Set every line of the data down again exactly, and keep the pictures out.
═══
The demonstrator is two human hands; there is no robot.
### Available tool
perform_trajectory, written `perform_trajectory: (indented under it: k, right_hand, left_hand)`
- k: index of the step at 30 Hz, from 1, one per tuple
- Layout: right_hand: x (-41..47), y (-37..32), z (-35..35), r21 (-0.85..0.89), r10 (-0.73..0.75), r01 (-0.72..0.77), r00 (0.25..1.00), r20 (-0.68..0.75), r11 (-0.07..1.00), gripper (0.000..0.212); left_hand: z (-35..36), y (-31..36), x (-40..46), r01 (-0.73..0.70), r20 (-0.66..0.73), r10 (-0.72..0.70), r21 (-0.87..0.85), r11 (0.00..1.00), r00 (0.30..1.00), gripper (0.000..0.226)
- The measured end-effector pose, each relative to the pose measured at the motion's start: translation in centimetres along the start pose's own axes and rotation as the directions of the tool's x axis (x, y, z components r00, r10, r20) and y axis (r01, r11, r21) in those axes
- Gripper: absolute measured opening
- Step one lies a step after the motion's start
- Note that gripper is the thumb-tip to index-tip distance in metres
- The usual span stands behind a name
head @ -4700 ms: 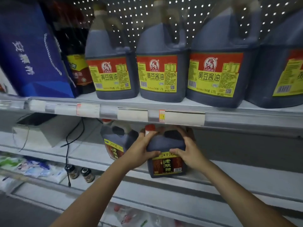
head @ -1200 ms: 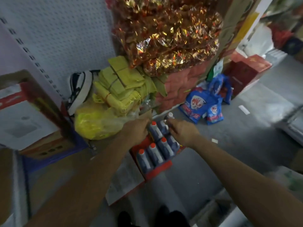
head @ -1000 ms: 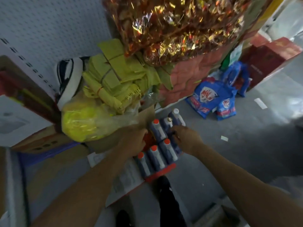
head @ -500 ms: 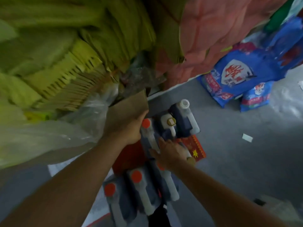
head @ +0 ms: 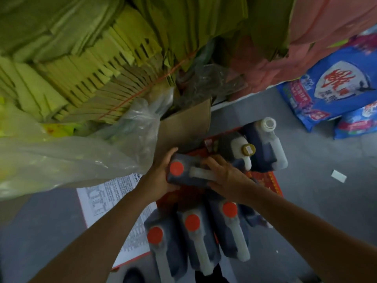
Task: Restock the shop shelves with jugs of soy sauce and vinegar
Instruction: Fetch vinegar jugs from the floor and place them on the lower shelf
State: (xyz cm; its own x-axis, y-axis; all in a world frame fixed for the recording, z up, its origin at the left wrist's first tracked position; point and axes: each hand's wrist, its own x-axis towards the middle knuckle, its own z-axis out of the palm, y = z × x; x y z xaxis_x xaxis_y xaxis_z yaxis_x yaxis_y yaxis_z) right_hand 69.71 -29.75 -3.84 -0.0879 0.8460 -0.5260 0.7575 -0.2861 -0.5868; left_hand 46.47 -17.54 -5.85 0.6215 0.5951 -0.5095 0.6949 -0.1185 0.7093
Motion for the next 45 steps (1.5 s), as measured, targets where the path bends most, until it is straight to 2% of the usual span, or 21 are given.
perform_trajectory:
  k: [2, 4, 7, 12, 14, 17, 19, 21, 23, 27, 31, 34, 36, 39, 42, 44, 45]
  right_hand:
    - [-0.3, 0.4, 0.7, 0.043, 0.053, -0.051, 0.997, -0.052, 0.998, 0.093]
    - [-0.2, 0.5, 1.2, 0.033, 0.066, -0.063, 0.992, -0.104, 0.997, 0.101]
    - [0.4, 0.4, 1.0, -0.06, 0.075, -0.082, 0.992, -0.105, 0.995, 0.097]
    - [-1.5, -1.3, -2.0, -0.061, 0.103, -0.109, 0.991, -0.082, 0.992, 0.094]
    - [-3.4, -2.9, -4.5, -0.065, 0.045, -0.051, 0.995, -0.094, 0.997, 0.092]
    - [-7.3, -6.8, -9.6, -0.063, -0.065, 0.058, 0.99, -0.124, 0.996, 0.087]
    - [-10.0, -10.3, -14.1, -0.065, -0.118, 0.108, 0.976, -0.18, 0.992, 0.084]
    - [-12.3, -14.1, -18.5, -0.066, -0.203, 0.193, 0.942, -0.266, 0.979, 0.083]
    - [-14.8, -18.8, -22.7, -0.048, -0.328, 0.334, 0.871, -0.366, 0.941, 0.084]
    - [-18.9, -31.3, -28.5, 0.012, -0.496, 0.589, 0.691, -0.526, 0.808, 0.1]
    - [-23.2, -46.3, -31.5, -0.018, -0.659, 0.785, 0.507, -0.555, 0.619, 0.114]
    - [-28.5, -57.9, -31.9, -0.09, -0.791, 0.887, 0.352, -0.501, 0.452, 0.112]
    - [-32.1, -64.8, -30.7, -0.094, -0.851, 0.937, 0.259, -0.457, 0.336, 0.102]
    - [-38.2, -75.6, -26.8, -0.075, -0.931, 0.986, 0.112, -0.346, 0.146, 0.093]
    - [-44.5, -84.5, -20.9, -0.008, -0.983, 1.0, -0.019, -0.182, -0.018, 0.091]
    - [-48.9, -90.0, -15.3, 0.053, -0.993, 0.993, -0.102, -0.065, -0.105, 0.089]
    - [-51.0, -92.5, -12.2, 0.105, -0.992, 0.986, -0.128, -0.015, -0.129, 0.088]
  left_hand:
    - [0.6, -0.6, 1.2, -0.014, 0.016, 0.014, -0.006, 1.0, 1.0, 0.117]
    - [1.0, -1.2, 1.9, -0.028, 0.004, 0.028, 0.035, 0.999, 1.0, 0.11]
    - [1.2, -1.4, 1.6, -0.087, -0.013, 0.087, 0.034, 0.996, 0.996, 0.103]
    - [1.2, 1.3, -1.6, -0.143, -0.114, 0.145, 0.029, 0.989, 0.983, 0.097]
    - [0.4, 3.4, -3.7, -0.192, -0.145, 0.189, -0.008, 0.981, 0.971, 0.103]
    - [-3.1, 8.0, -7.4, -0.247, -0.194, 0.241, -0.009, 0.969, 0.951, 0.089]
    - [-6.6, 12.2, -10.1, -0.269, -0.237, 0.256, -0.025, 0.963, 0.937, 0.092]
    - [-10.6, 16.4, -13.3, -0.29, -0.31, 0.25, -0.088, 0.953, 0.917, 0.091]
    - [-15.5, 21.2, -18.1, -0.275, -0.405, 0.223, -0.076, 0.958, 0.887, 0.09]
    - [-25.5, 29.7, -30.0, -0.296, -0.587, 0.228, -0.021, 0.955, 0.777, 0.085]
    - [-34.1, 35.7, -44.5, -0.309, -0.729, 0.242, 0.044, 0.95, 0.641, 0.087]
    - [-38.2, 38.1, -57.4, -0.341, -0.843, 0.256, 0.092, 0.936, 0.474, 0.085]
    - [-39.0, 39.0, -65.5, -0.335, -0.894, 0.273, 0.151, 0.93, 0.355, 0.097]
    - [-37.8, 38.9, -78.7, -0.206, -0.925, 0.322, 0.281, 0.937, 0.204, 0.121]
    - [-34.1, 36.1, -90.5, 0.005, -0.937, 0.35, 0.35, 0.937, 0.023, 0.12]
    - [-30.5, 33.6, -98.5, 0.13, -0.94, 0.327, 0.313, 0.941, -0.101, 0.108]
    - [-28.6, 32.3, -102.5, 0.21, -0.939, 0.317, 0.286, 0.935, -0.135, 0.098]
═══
→ **YOUR RESPONSE**
The demonstrator is two human hands; there is no robot.
### Available tool
perform_trajectory, written `perform_trajectory: (indented under it: k, right_hand, left_hand)`
- k: index of the step at 30 Hz, from 1, one per tuple
- Layout: right_hand: x (-41..47), y (-37..32), z (-35..35), r21 (-0.85..0.89), r10 (-0.73..0.75), r01 (-0.72..0.77), r00 (0.25..1.00), r20 (-0.68..0.75), r11 (-0.07..1.00), gripper (0.000..0.212); left_hand: z (-35..36), y (-31..36), x (-40..46), r01 (-0.73..0.70), r20 (-0.66..0.73), r10 (-0.72..0.70), r21 (-0.87..0.85), r11 (0.00..1.00), r00 (0.30..1.00), gripper (0.000..0.226)
- The measured end-effector pose, each relative to the pose measured at the motion's start: translation in centimetres along the start pose's own axes and rotation as the directions of the tool's x axis (x, y, z components r00, r10, r20) and y axis (r01, r11, r21) in those axes
- Gripper: absolute measured opening
- Step one lies a step after the motion's start
- Note that gripper is the thumb-tip to index-tip distance in metres
- The usual span stands behind a name
head @ -4700 ms: 
head @ -1200 ms: 
head @ -1000 ms: 
head @ -500 ms: 
head @ +0 ms: 
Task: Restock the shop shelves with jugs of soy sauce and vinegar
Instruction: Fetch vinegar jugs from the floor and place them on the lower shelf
State: (xyz cm; its own x-axis, y-axis; all in a world frame fixed for the recording, z up, its origin at the left wrist's first tracked position; point and axes: each hand's wrist, its own x-axis towards the middle knuckle, its own z-axis out of the palm, y = z × x; x y z xaxis_x xaxis_y xaxis_z yaxis_x yaxis_y yaxis_z) right_hand 69.71 -29.75 -3.84 -0.0879 0.8460 -0.5260 0.7575 -0.2861 -0.5868; left_hand 46.47 -17.54 -5.85 0.6215 0.5951 -0.5095 0.6949 -0.1185 0.7093
Motion for the next 45 steps (1.5 s), as measured, targets where the path bends most, until it is straight to 2% of the usual span, or 21 are given.
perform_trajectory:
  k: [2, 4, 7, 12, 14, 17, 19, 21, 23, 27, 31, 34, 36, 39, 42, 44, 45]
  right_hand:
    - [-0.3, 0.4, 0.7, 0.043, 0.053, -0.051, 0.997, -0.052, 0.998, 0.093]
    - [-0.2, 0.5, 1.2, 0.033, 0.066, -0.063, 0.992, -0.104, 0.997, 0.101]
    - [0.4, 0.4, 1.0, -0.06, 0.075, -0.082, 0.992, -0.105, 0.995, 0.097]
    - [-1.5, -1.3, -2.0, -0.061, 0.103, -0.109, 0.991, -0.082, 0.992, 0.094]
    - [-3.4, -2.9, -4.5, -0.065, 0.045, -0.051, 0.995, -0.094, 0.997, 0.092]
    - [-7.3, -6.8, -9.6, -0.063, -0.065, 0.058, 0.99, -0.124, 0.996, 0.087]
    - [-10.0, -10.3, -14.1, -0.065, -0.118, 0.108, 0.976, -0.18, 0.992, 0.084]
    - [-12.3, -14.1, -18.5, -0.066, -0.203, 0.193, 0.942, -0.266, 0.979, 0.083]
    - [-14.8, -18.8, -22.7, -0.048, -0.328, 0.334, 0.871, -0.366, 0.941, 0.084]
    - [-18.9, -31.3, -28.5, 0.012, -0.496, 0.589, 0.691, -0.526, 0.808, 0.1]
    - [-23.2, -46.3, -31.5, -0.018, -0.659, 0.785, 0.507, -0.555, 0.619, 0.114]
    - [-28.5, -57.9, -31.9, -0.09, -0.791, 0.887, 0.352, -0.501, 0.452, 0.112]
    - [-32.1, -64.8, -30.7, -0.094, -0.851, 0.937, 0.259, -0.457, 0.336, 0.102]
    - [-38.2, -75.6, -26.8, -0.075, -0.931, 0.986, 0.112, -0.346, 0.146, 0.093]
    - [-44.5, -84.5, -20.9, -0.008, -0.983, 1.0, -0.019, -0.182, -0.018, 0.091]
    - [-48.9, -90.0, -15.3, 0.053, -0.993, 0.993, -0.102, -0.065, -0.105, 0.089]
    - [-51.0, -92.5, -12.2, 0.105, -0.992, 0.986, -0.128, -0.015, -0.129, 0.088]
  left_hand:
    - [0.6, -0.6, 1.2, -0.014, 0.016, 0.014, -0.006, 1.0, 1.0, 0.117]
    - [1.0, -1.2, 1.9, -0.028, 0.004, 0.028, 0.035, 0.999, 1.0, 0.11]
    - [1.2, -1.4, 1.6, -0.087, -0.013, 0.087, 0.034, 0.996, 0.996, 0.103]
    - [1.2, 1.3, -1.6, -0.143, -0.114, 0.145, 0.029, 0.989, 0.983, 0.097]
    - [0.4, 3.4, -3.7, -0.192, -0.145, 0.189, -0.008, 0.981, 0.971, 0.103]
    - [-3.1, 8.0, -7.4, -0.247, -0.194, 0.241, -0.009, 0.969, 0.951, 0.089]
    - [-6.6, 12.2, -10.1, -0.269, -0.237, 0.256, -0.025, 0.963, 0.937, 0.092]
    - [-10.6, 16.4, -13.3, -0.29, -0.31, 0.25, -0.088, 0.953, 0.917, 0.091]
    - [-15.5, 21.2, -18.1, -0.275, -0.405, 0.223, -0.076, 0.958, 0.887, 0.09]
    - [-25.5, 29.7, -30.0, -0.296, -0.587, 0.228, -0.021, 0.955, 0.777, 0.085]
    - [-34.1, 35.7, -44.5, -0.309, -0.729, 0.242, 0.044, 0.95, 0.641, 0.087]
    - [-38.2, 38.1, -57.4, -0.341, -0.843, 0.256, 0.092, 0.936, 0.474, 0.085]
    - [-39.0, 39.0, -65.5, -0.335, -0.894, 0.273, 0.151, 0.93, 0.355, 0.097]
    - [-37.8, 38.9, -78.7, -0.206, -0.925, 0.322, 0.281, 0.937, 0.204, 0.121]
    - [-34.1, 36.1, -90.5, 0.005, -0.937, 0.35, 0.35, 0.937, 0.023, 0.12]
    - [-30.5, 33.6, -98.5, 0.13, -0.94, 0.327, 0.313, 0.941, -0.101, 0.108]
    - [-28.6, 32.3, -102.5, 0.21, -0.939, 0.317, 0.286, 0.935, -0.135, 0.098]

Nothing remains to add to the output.